Another former Watergate prosecutor, Nick Akerman, said Davis’ denials about a Prague trip can’t be taken too seriously because it would be “standard for Mueller to tell Cohen and his lawyers not to discuss publicly the details” of the investigation.

Cohen and Trump gradually became estranged after Trump’s election victory, and they severed ties entirely last May, as multiple investigations into Cohen’s activities heated up.

The cell phone evidence, the sources said, was discovered sometime after Cohen apparently made his way to the Czech Republic.

The records show that the brief activation from Cohen’s phone near Prague sent beacons that left a traceable electronic signature, said the four sources.

Mueller’s investigators, some of whom have met with Steele, likely also pursued Cohen’s cell phone records. It would be a common early step in such an investigation for a prosecutor to obtain a court warrant for all U.S. and foreign phone company records of key subjects, even those dating back more than 18 months.

Such data might enable investigators to track Cohen’s whereabouts whenever the phone was in his possession, even if it was turned off, said several experts, including a former senior Justice Department official who declined to be identified.

These officials said intelligence agencies and federal investigators often can examine electronic records to trace the location of a cell phone or any other device sending signals over phone lines or the Internet, so long as the data was still stored by phone carriers or cell phone manufacturers that offer location-tracking services, such as Apple and Google.

Jan Neumann, the assumed name of a former Russian intelligence officer who defected to the United States years ago, said that Cohen’s electronic cell tower trail appears to reflect sloppy “tradecraft.”

“You can monitor and control cell phones in Europe same as you do it here in US,” Neumann told McClatchy. “As long as the battery is physically located in the phone, even when it’s turned off, the mobile phone’s approximate location can be detected and tracked.
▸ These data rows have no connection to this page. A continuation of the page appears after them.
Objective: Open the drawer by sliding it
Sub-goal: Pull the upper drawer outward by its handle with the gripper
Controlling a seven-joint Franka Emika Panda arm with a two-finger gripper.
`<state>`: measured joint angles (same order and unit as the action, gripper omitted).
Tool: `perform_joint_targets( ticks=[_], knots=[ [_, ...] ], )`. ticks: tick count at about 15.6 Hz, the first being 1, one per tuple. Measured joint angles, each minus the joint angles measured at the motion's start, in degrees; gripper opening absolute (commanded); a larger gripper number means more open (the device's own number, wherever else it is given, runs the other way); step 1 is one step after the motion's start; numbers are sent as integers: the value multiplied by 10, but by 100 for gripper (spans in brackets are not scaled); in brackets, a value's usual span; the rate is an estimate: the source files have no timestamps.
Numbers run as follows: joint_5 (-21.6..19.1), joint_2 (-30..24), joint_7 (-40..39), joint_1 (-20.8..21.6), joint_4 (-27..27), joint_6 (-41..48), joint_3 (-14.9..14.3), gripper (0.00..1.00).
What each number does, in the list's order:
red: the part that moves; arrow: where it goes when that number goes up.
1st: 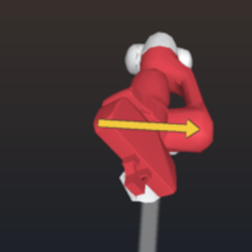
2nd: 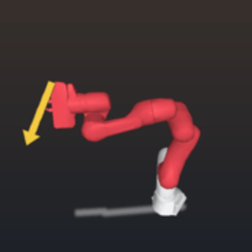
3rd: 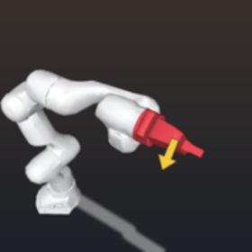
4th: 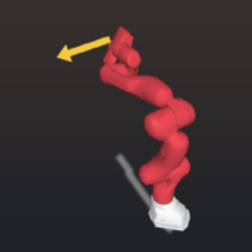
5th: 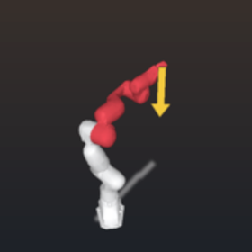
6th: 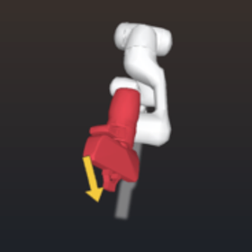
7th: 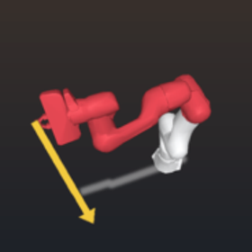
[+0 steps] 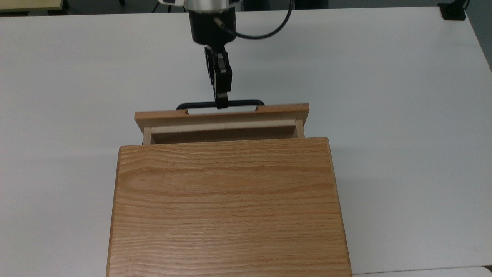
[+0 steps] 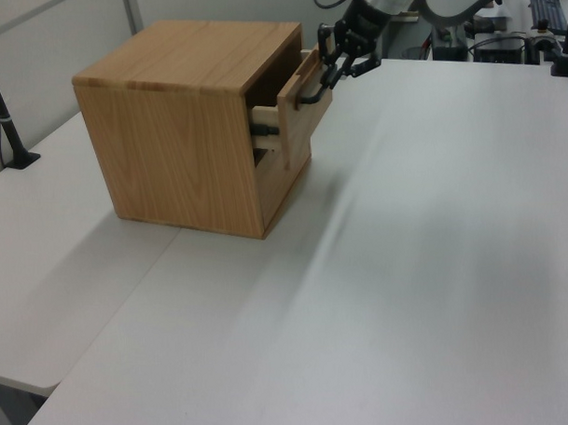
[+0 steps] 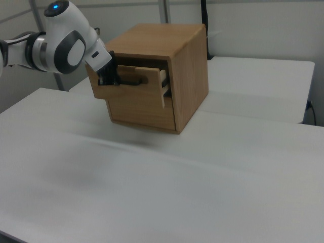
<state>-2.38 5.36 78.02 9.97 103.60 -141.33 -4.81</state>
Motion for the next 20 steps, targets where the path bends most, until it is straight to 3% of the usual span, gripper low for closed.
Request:
perform_joint_targets(
  ticks=[4, 16, 20],
  knots=[
    [-6, -48, -13, 0, 58, 0, 0, 19],
    [-23, -111, -43, 0, 129, 4, -4, 19],
    [-76, -136, -108, 0, 138, 60, -22, 19]
  ],
)
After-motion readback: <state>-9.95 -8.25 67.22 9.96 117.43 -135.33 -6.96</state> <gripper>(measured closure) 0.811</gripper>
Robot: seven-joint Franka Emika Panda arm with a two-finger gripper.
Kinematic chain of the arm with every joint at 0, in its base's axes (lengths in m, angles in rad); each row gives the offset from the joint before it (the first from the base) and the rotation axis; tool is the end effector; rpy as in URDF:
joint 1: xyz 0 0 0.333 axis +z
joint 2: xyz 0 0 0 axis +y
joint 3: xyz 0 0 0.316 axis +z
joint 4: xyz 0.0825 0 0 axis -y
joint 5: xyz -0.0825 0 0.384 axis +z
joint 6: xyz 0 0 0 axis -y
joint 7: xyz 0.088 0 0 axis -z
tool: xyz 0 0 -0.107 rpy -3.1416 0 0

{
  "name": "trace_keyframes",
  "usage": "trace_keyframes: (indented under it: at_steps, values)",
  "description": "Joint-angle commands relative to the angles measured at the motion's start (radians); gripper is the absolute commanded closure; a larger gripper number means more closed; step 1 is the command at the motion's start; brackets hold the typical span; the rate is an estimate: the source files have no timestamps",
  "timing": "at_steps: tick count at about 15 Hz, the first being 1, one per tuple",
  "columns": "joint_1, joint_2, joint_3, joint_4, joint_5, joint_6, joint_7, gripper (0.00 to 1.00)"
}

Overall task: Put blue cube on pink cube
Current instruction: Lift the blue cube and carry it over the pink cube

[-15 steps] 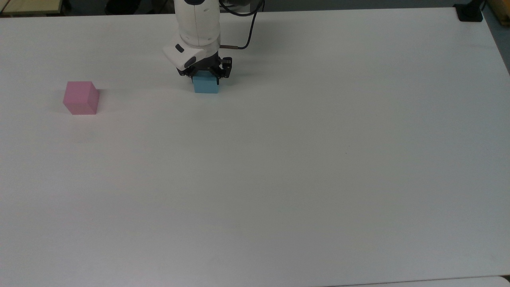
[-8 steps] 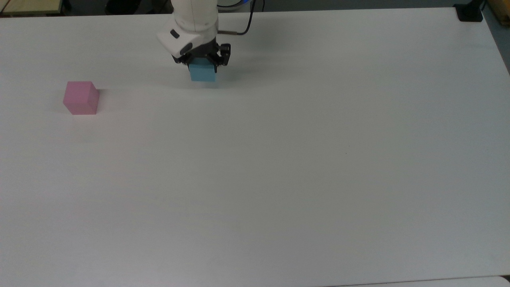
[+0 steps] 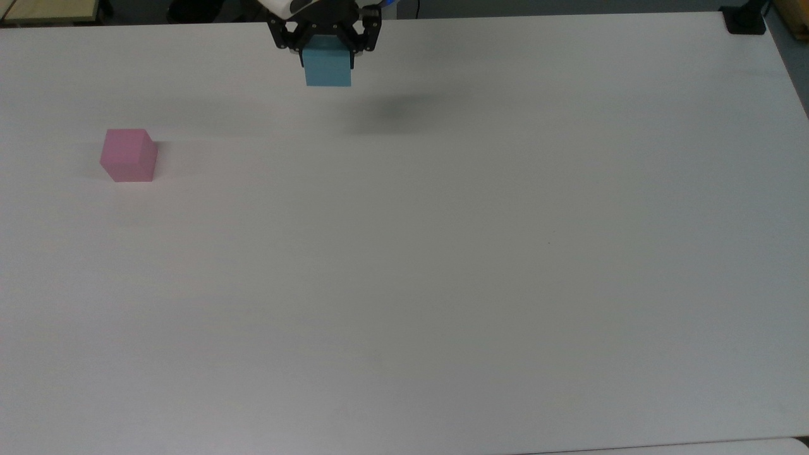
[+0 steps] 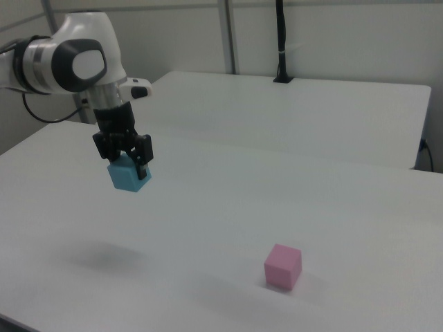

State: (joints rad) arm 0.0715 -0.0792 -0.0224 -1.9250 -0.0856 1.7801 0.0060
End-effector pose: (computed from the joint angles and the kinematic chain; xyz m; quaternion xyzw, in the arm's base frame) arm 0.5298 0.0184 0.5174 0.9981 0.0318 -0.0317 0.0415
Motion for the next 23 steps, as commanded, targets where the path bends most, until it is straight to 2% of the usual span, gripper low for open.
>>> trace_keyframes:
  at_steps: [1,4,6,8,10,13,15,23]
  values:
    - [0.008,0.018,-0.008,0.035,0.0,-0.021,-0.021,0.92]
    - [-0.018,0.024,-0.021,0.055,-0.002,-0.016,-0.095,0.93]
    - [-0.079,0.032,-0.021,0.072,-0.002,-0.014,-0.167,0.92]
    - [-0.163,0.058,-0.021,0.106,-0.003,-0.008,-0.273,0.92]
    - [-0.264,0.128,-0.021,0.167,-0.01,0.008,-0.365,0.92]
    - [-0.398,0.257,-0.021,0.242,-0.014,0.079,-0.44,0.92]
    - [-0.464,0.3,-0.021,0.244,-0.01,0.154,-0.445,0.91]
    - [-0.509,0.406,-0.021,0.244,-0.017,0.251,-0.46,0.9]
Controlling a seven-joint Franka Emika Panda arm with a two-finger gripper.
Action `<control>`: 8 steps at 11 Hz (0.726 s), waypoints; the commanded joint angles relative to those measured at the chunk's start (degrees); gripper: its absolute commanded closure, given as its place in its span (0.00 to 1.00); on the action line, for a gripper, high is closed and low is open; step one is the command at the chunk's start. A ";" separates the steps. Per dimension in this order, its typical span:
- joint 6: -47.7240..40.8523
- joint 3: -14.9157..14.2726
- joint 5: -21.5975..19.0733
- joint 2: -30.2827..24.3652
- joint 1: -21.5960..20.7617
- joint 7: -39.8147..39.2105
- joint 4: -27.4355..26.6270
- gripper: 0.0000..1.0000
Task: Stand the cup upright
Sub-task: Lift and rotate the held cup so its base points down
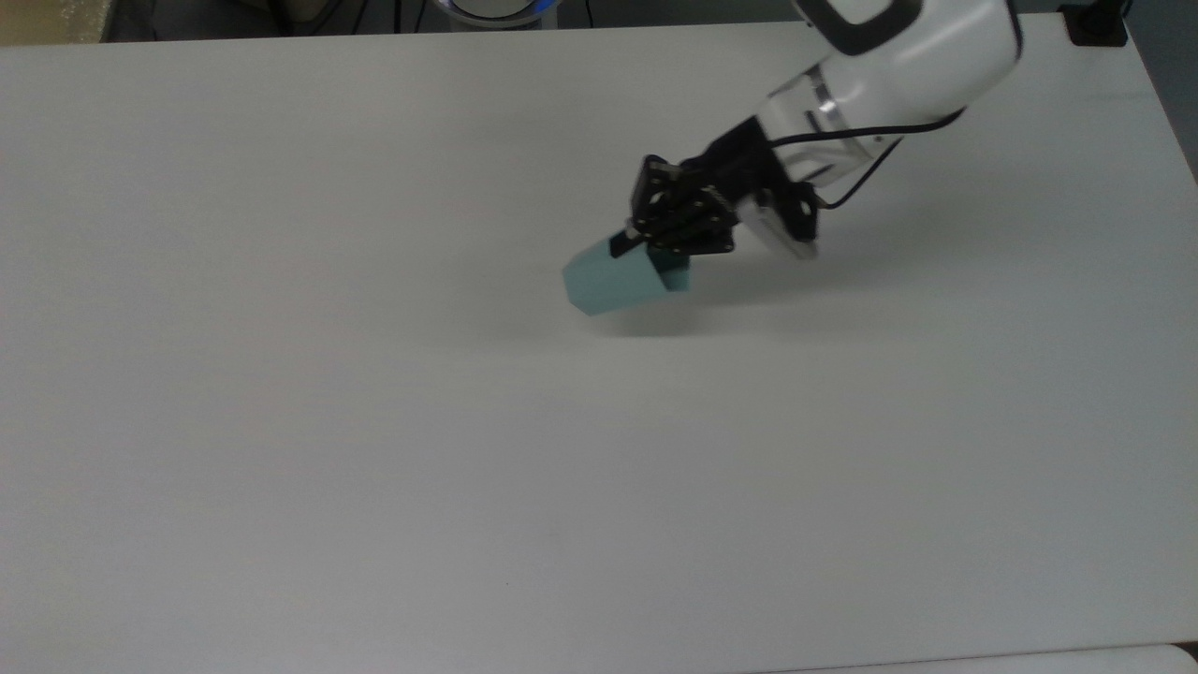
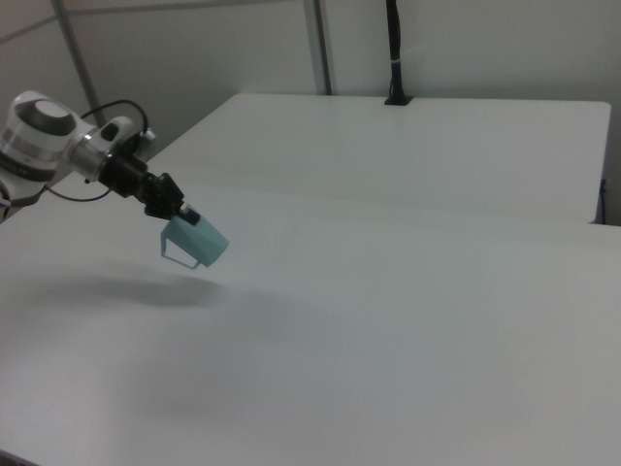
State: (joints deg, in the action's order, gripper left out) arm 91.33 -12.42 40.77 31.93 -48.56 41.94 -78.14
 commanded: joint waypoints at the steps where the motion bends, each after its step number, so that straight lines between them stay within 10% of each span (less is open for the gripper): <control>1: 1.74 0.73 -6.20 -6.60 4.69 0.86 -6.13 1.00; 8: 23.33 0.90 -26.75 -29.28 19.44 -9.40 -29.67 1.00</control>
State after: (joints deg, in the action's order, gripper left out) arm 105.50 -12.36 20.23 9.45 -34.04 36.25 -96.75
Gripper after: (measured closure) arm 0.960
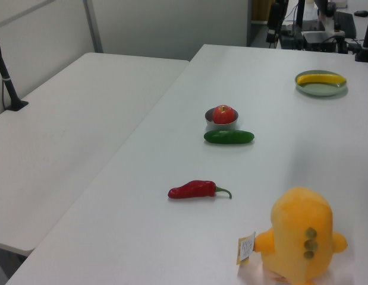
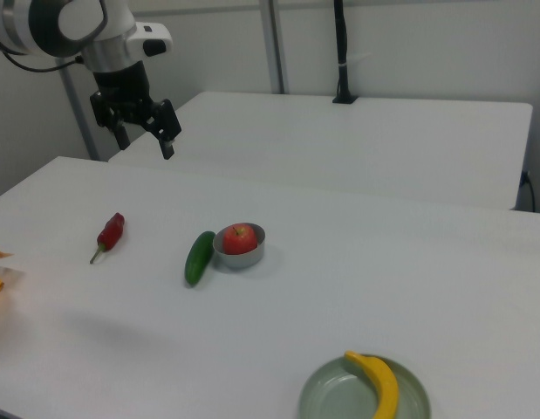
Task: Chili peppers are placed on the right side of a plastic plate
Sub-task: 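Move the open gripper down toward the red chili pepper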
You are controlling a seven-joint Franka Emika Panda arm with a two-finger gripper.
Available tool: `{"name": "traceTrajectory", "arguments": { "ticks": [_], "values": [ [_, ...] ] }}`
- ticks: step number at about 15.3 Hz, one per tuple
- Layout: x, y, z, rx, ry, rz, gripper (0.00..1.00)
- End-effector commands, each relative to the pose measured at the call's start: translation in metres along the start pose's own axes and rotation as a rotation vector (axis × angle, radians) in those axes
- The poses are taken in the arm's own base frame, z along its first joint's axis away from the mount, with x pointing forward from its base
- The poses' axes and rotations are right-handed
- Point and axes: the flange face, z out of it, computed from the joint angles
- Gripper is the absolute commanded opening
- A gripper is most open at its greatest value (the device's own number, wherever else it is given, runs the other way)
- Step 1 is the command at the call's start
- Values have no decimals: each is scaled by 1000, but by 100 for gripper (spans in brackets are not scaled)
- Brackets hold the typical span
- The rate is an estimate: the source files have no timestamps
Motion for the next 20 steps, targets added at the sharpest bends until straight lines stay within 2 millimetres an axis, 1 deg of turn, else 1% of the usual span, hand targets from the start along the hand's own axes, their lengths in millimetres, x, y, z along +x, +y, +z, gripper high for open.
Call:
{"name": "traceTrajectory", "arguments": {
  "ticks": [1, 4, 7, 11, 13, 14, 15, 16, 17, 19, 20],
  "values": [
    [-4, -1, 3, -7, 1, -24, 100],
    [-4, 0, 3, -8, 1, -24, 100],
    [-4, -3, 3, 1, 0, -24, 100],
    [-1, -29, 11, 4, -5, -71, 100],
    [3, -57, 13, 8, -2, -115, 100],
    [6, -69, 7, 17, 14, -133, 100],
    [9, -78, 9, 20, 15, -144, 100],
    [14, -93, 10, 23, 24, -161, 100],
    [18, -113, 9, 29, 50, -178, 100],
    [27, -148, 20, 42, 108, -176, 100],
    [30, -166, 30, 44, 127, -174, 100]
  ]
}}
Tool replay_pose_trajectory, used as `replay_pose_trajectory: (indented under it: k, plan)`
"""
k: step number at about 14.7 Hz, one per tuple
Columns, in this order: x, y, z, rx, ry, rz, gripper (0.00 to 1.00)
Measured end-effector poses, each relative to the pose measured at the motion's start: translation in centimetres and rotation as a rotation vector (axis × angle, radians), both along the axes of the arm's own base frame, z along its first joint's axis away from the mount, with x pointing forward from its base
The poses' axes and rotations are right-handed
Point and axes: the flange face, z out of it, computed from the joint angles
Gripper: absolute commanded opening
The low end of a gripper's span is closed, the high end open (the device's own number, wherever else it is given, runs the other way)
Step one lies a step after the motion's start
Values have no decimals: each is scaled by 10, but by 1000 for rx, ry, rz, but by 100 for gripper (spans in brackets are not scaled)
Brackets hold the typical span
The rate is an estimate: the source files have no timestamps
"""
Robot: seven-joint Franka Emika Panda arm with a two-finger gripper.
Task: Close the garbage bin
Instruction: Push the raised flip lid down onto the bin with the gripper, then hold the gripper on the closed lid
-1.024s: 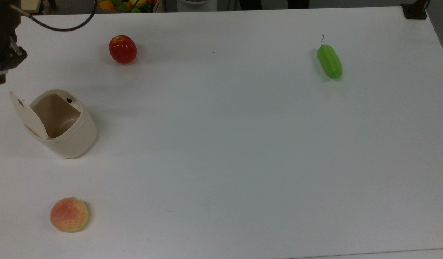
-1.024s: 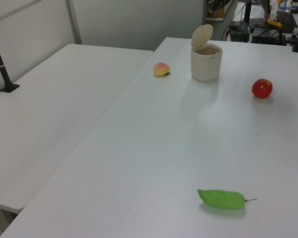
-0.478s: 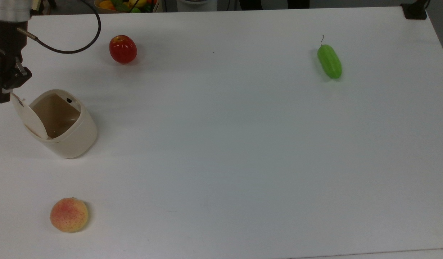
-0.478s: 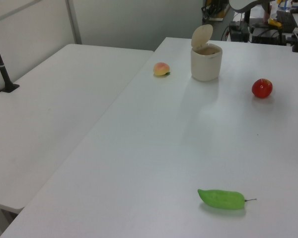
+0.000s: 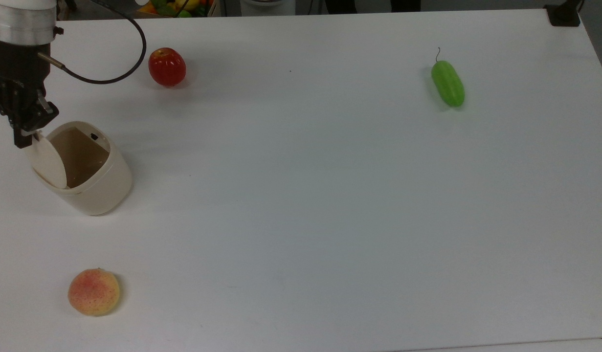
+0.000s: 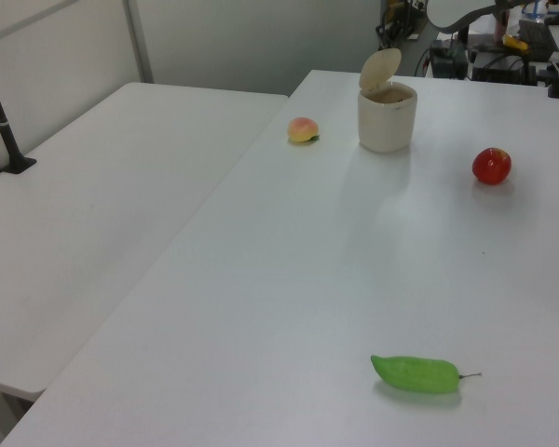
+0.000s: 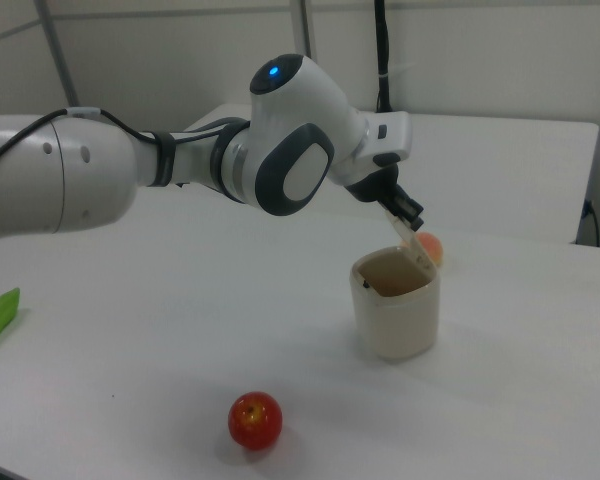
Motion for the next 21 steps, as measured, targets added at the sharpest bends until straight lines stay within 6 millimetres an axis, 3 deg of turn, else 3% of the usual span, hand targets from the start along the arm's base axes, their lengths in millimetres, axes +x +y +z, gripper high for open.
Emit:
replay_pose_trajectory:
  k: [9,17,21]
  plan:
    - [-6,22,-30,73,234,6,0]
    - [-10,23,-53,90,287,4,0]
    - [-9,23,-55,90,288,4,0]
Any attempt to use an app, to get mail, send texts, connect to a Wifi network, your phone and your location will be detected.”

“It would not be very professional to take your phone to a secret meeting,” said Neumann, who has consulted for the U.S. intelligence community. In this case, he said, “it would be more logical to leave it turned on and connected to a WIFI network in a hotel in Germany.”

It was during the same late August-early September time span in 2016 that an Eastern European intelligence agency eavesdropped on a conversation in which a Russian official advised another that Cohen was in Prague, two of the sources said.

The sources could not definitively pin down the date or dates that the intelligence indicated Cohen was in the vicinity of Prague. Cohen has insisted that he was in Southern California with his son from Aug. 23-29, 2016, but his public alibis have not been so airtight as to preclude flights to and from Europe during the relevant period.

Even if Cohen has told investigators about a furtive meeting in Prague, it could be difficult for Mueller to corroborate his story. Any Russians with whom he met are likely out of the reach of U.S. law enforcement officials, because the United States has no extradition treaty with Moscow.

If Cohen indeed made the journey to the Czech Republic, one lingering mystery is how he entered Europe’s visa-free, 29-nation Schengen area without detection. While those countries’ open-border arrangements would have spared Cohen from having to produce a visa to travel between Germany and Prague, U.S. and European authorities should have a record if he took a trip to Europe. Those records are not public.

Congressional committee chairs, including California Rep. Adam Schiff, who will lead the House Intelligence Committee beginning in January when Democrats take control, have asked Cohen to return to Capitol Hill to testify further about his knowledge of Trump’s ties to Russia.

But Davis said Cohen won’t appear publicly until Mueller completes his investigation.

Peter Stone is a McClatchy special correspondent.

Kevin G. Hall contributed to this report.